* Exercise brief:
Your reply should reproduce each entry exactly and contain no pictures.

* Supplied records:
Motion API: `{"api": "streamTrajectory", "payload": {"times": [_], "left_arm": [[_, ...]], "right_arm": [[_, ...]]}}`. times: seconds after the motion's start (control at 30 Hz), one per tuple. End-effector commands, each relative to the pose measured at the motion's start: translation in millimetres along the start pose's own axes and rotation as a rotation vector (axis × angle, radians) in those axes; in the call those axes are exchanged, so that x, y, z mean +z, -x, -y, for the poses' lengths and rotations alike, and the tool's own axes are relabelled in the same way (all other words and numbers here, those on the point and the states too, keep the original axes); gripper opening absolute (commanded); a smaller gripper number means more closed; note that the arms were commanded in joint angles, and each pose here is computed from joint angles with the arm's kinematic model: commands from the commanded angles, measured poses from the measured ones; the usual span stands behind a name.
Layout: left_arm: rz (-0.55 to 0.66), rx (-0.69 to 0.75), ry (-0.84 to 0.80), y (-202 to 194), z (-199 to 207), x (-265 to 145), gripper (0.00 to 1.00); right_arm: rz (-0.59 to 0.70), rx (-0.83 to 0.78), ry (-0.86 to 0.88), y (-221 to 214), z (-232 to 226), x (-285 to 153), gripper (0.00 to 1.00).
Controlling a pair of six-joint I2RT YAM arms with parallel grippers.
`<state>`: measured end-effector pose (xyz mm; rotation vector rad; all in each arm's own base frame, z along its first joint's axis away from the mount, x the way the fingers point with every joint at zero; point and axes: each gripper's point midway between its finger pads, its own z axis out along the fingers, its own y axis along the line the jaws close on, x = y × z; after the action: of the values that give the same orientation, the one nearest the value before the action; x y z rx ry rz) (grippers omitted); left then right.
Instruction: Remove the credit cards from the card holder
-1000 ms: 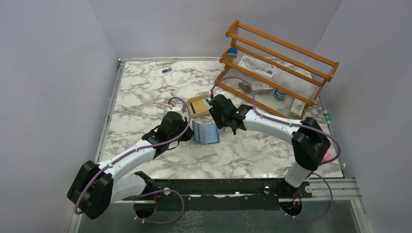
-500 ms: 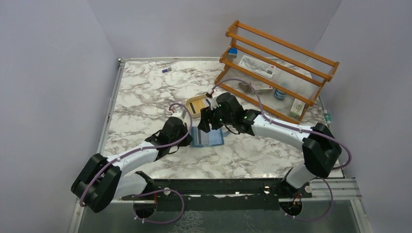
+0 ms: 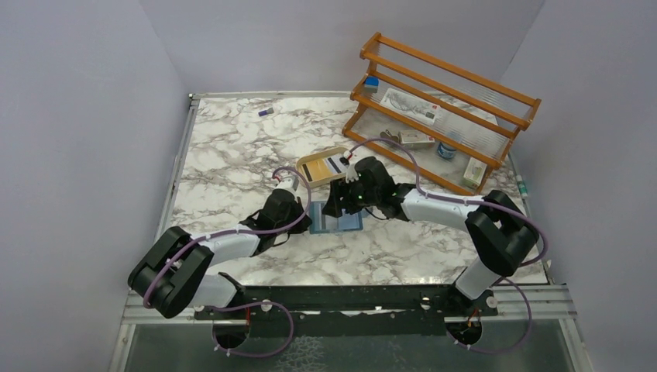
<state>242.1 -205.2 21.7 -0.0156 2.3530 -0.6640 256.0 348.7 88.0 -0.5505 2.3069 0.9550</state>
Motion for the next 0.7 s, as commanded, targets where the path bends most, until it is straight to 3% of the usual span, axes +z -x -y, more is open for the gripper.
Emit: {"api": "streamTrajectory", "payload": {"times": [0.0, 0.33, 0.67], "left_arm": [[-0.079, 0.002, 0.047, -28, -18, 3, 0.0], [-0.075, 0.004, 0.052, -26, -19, 2, 0.0], [-0.079, -0.002, 0.04, -27, -16, 3, 0.0]], "right_arm": [[-0.004, 0.028, -0.005, -12, 13, 5, 0.68], [-0.046, 0.08, -0.025, -44, 41, 9, 0.67], [-0.054, 0.189, 0.17, -55, 14, 23, 0.67]]}}
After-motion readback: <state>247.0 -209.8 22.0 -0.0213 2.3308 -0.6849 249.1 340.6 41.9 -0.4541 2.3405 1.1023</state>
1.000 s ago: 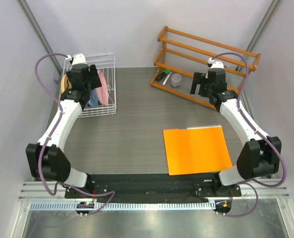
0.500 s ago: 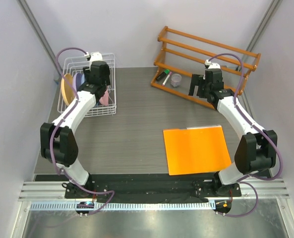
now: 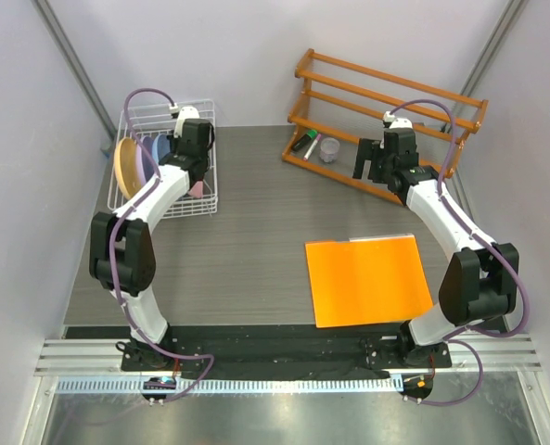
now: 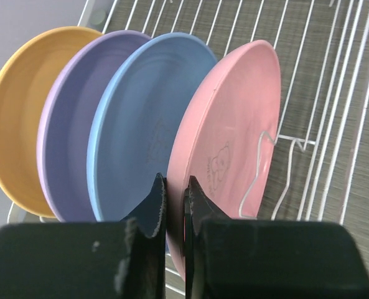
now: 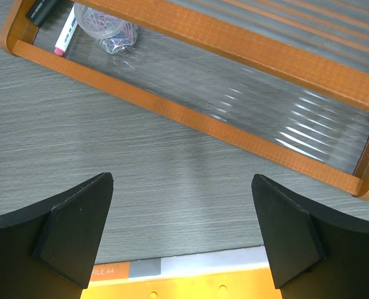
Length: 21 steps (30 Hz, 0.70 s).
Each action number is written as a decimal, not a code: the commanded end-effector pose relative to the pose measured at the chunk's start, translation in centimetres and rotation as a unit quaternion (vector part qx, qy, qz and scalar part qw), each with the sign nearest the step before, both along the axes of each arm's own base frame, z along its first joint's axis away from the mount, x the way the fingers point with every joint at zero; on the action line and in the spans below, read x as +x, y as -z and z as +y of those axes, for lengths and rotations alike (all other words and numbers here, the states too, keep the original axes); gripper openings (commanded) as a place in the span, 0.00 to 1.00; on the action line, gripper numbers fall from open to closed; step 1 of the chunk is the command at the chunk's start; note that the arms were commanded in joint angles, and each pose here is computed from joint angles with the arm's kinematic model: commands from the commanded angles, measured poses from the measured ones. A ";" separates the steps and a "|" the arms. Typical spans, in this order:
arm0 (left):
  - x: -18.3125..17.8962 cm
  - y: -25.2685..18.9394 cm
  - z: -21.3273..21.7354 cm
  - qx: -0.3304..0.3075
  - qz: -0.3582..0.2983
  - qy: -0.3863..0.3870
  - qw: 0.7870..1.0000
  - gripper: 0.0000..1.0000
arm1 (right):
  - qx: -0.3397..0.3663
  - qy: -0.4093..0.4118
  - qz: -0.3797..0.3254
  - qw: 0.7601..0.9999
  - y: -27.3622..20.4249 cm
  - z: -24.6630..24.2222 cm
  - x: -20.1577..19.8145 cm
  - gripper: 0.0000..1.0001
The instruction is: Unload the plates from the dish rack
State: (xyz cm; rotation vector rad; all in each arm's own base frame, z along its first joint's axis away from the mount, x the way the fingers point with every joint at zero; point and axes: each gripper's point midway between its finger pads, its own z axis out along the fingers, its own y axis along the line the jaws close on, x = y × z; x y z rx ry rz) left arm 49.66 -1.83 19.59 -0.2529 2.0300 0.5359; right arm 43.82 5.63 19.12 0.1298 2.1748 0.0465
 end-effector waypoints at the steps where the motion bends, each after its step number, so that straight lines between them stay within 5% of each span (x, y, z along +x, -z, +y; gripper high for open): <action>1: 0.6 -2.3 -0.1 -0.012 -0.037 -0.018 0.999 0.00 | 0.001 -0.009 -0.026 1.000 -2.3 0.4 0.5 1.00; 8: -0.1 -6.8 -1.4 0.001 -0.059 -0.001 0.998 0.00 | 0.013 -0.027 -0.021 0.999 -2.2 1.2 0.4 1.00; 21: -3.1 -15.0 -0.8 0.132 -0.076 -0.061 0.986 0.00 | 0.025 -0.045 -0.006 0.999 -1.6 1.9 0.0 1.00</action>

* Task result:
Motion API: `{"api": "streamTrajectory", "payload": {"times": [_], "left_arm": [[_, ...]], "right_arm": [[_, ...]]}}`. times: seconds after the motion's start (control at 30 Hz), one per tuple. End-effector commands, each relative to the pose measured at the motion's start: translation in millimetres along the start pose's own axes and rotation as a rotation vector (axis × angle, radians) in those axes; in the call those axes are exchanged, so that x, y, z mean +z, -x, -y, for the poses' lengths and rotations alike, and the tool's own axes are relabelled in the same way (all other words and numbers here, those on the point and the states too, keep the original axes); gripper opening absolute (commanded); a smaller gripper number means more closed; note that the arms were commanded in joint angles, and each pose here is computed from joint angles with the arm's kinematic model: commands from the commanded angles, measured poses from the measured ones; the usual span stands behind a name.
Layout: left_arm: rz (-0.55 to 0.66), rx (-0.69 to 0.75), ry (-0.84 to 0.80), y (-202 to 194), z (-199 to 207), x (-265 to 145), gripper (0.00 to 1.00); right_arm: rz (-0.59 to 0.70), rx (-0.83 to 0.78), ry (-0.86 to 0.88), y (-221 to 214), z (-232 to 226), x (-285 to 153), gripper (0.00 to 1.00).
Controlling a pair of six-joint I2RT YAM arms with parallel grippers.
`<state>`: measured end-effector pose (xyz mm; rotation vector rad; all in each arm's own base frame, z along its first joint's axis away from the mount, x the way the fingers point with every joint at zero; point and axes: each gripper's point midway between its finger pads, its own z axis out along the fingers, its own y axis along the line the jaws close on, x = y × z; after the action: of the values that give the same orientation, the one nearest the value before the action; x y z rx ry rz) (grippers omitted); left then right.
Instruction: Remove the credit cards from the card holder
-1000 ms: 
-500 ms: 
+0 ms: 
<state>242.1 -205.2 21.7 -0.0156 2.3530 -0.6640 256.0 348.7 88.0 -0.5505 2.3069 0.9550</state>
Motion for the next 0.7 s, as commanded, targets where the path bends most, until it is straight to 3% of the usual span, axes +z -x -y, more is open for the gripper.
Emit: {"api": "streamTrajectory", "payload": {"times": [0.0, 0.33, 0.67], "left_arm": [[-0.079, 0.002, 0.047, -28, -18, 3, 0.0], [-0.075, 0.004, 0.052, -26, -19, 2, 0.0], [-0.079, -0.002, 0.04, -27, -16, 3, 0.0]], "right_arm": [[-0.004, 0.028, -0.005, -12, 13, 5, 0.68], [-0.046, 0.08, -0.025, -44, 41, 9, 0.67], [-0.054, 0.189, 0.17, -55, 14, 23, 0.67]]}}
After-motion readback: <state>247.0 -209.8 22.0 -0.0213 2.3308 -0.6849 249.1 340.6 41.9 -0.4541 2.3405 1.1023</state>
1.000 s ago: 
0.500 s ago: 
now: 
now: 
now: 
Length: 21 steps (30 Hz, 0.70 s).
Each action number is written as a decimal, not a code: the commanded end-effector pose relative to the pose measured at the chunk's start, translation in centimetres and rotation as a unit quaternion (vector part qx, qy, qz and scalar part qw), each with the sign nearest the step before, both along the axes of each arm's own base frame, z along its first joint's axis away from the mount, x the way the fingers point with every joint at zero; on the action line and in the spans below, read x as +x, y as -z and z as +y of those axes, for lengths and rotations alike (all other words and numbers here, the states too, keep the original axes); gripper openings (commanded) as a place in the span, 0.00 to 1.00; on the action line, gripper numbers fall from open to closed; step 1 of the chunk is the command at the chunk's start; note that the arms were commanded in joint angles, and each pose here is computed from joint angles with the arm's kinematic model: commands from the commanded angles, measured poses from the measured ones. A ";" separates the steps and a "|" the arms. Typical spans, in this order:
arm0 (left):
  - x: -18.3125..17.8962 cm
  - y: -25.2685..18.9394 cm
  - z: -21.3273..21.7354 cm
  - qx: -0.3304..0.3075
  - qz: -0.3582..0.2983
  - qy: -0.3863..0.3870
  - qw: 0.7870..1.0000
  - gripper: 0.0000..1.0000
arm1 (right):
  - qx: -0.3397..0.3663
  - qy: -0.4093..0.4118
  - qz: -0.3797..0.3254
  - qw: 0.7601..0.9999
  - y: -27.3622..20.4249 cm
  - z: -24.6630..24.2222 cm
  - x: -20.1577..19.8145 cm
  - gripper: 0.0000..1.0001
The instruction is: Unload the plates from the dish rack
State: (xyz cm; rotation vector rad; all in each arm's own base frame, z along its first joint's axis away from the mount, x the way the fingers point with every joint at zero; point and axes: each gripper's point midway between its finger pads, its own z axis out along the fingers, its own y axis along the line the jaws close on, x = y × z; x y z rx ry rz) left arm 49.66 -1.83 19.59 -0.2529 2.0300 0.5359; right arm 43.82 5.63 19.12 0.1298 2.1748 0.0465
 end-effector waypoints at the steps where the motion bends, each after its step number, so that straight lines between them stay within 5% of each span (x, y, z along +x, -z, +y; gripper high for open): <action>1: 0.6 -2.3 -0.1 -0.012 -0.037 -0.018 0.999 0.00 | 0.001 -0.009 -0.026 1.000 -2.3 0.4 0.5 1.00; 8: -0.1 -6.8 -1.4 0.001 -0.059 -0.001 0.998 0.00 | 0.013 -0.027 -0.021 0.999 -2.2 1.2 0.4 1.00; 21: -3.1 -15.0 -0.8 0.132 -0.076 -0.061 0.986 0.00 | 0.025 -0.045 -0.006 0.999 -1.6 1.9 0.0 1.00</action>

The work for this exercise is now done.